Les poils de ses bras et de son torse se hérissèrent et la chaire de poule couvrit son corps.

  • Grouille James…

Le jeune écrivain s’empara d’une branche pour tracer des pentagrammes entremêlés. Deux cercles se rencontraient au centre de ce dessin qu’Herwin trouvait absolument terrifiant.

  • Mets-toi à côté de moi…murmura l’écrivain, concentré.

S’il avait pu courir, Herwin l’aurait fait. Mais laisser James ici tout seul, et surtout, rompre sa promesse, lui était impossible. Avec une lenteur infernale, il déplaça ses pieds en les trainant jusqu’à l’emplacement indiqué. Son regard se porta sur son ami. Comment faisait-il pour ne pas trembler de peur ? Comment faisait-il pour être aussi concentré ?
Serrant les poings, il ferma à demi les yeux en le fixant, respirant profondément pour tenter de calmer la tempête qui montait en lui.

Jameson se mit à lire à haute voix des phrases qu’il ne comprenait visiblement pas, butant parfois sur des formulations. Herwin le quitta des yeux dès la deuxième phrase. De chaque fenêtre du bâtiment auquel ils faisaient face, des ombres putrides et gluantes s’exfiltraient du bâtiment et s’avançaient en rampant vers eux.

  • James…. Grouille toi….

Jameson accéléra sa lecture. Des créatures apparaissaient dans l’encadrement de la porte principale, à quelques mètres d’eux. Herwin détourna le regard tant l’horreur de ces êtres démembrés à la démarche saccadée l’horrifiait. A cet instant, le tonnerre se mit à gronder et l’orage éclata.

Herwin sentait ses jambes faiblir alors que Jameson achevait de lire, levant la tête. D’un seul coup, alors que le soleil était levé, le noir se fit dans le village. Une ombre dense et étouffante s’abattit sur eux. Un éclair blanc déchira le ciel et illumina les quelques mètres devant eux.

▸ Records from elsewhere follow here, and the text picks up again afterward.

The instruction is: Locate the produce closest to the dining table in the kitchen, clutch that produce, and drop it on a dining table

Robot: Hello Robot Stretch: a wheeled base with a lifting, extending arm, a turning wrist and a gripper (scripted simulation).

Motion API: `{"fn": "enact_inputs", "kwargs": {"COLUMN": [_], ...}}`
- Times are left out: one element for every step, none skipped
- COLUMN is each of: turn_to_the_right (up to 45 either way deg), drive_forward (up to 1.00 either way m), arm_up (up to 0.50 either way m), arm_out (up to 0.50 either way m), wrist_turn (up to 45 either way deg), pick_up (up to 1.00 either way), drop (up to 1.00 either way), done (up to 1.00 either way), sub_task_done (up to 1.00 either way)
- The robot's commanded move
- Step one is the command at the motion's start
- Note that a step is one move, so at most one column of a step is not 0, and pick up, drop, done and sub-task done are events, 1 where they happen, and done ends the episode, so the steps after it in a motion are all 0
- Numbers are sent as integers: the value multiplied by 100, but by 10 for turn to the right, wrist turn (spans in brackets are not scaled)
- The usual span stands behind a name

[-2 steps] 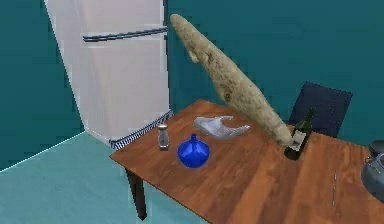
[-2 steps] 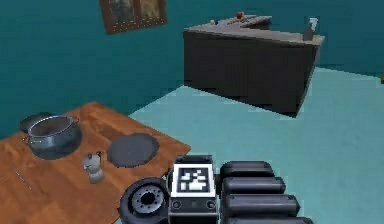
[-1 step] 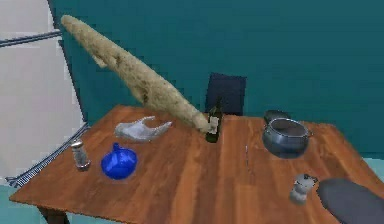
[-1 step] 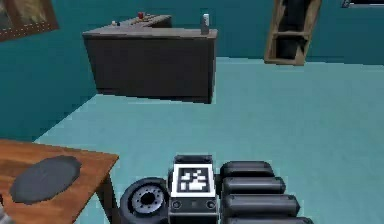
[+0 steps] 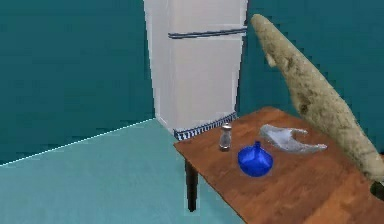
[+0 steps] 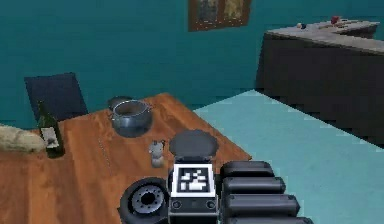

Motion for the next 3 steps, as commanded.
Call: {"fn": "enact_inputs", "kwargs": {"turn_to_the_right": [-210,0,0], "drive_forward": [0,0,0], "arm_up": [0,0,0], "arm_out": [0,48,0], "wrist_turn": [0,0,390], "pick_up": [0,0,0], "drop": [0,0,0], "done": [0,0,0], "sub_task_done": [0,0,0]}}
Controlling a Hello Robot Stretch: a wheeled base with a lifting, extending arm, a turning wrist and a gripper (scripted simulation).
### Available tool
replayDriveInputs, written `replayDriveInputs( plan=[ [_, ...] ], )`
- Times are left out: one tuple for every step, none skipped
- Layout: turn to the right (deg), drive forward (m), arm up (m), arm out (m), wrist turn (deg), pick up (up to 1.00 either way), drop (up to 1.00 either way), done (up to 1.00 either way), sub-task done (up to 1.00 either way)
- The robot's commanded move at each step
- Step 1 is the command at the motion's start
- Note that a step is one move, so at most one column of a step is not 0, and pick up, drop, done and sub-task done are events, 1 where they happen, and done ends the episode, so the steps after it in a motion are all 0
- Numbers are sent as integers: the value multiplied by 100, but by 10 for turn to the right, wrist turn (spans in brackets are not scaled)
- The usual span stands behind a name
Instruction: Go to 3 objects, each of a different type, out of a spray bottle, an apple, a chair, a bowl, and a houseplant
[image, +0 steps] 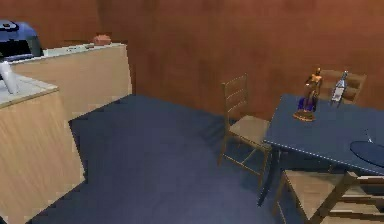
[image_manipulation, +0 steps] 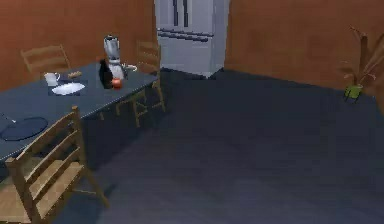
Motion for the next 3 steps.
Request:
replayDriveInputs(
  plan=[
    [300, 0, 0, 0, 0, 0, 0, 0, 0],
    [0, 15, 0, 0, 0, 0, 0, 0, 0],
    [150, 0, 0, 0, 0, 0, 0, 0, 0]
  ],
)
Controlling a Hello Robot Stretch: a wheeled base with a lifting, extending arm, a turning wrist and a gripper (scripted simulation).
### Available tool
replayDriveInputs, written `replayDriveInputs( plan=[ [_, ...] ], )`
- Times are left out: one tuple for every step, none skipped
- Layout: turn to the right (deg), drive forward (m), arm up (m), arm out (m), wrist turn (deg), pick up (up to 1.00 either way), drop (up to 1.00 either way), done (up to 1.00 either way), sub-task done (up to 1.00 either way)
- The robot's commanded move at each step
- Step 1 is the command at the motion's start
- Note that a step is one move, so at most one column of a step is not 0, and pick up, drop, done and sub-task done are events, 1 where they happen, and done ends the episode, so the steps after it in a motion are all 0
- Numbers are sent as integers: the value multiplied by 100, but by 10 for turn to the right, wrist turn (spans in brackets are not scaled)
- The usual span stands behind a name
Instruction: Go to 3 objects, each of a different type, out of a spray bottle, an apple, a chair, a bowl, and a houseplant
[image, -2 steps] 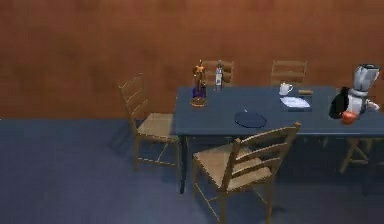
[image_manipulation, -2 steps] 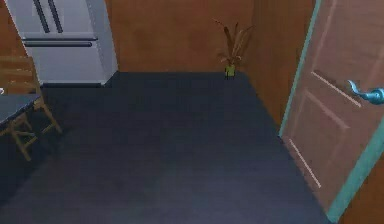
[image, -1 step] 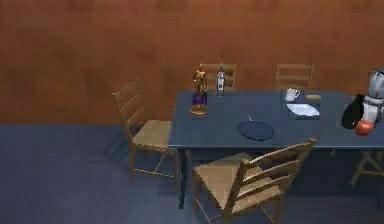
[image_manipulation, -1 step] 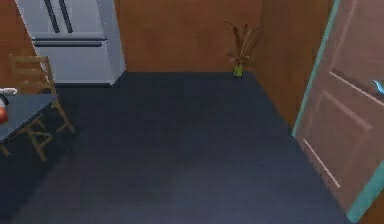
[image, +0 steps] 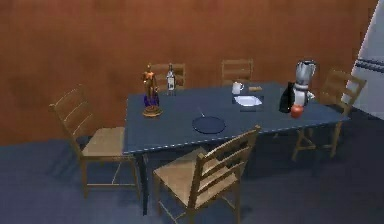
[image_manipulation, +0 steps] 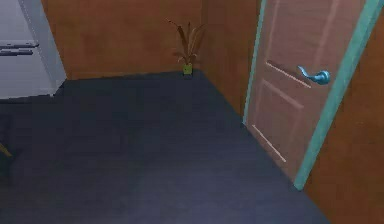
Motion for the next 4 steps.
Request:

Un cri de terreur s’échappa des lèvres de Jameson. Herwin tendit le bras vers lui. L’ombre resserrait son étau terrifiant sur eux. Quelque chose n’allait pas. Au lieu de repousser les créatures, cette ombre semblait maintenir James et lui-même sur place.

  • James… murmura Herwin d’une voix étranglée.

Ce fut le regard terrifié de son ami qui lui fit comprendre qu’il y avait vraiment quelque chose qui clochait. Il était là, il le sentait sous sa paume, mais il ne le voyait plus.

  • JAMES !!!

Il ne le sentait plus. Ses doigts se refermèrent dans le vide. L’ombre s’infiltra par ses narines, ses yeux se noircirent, il étouffait.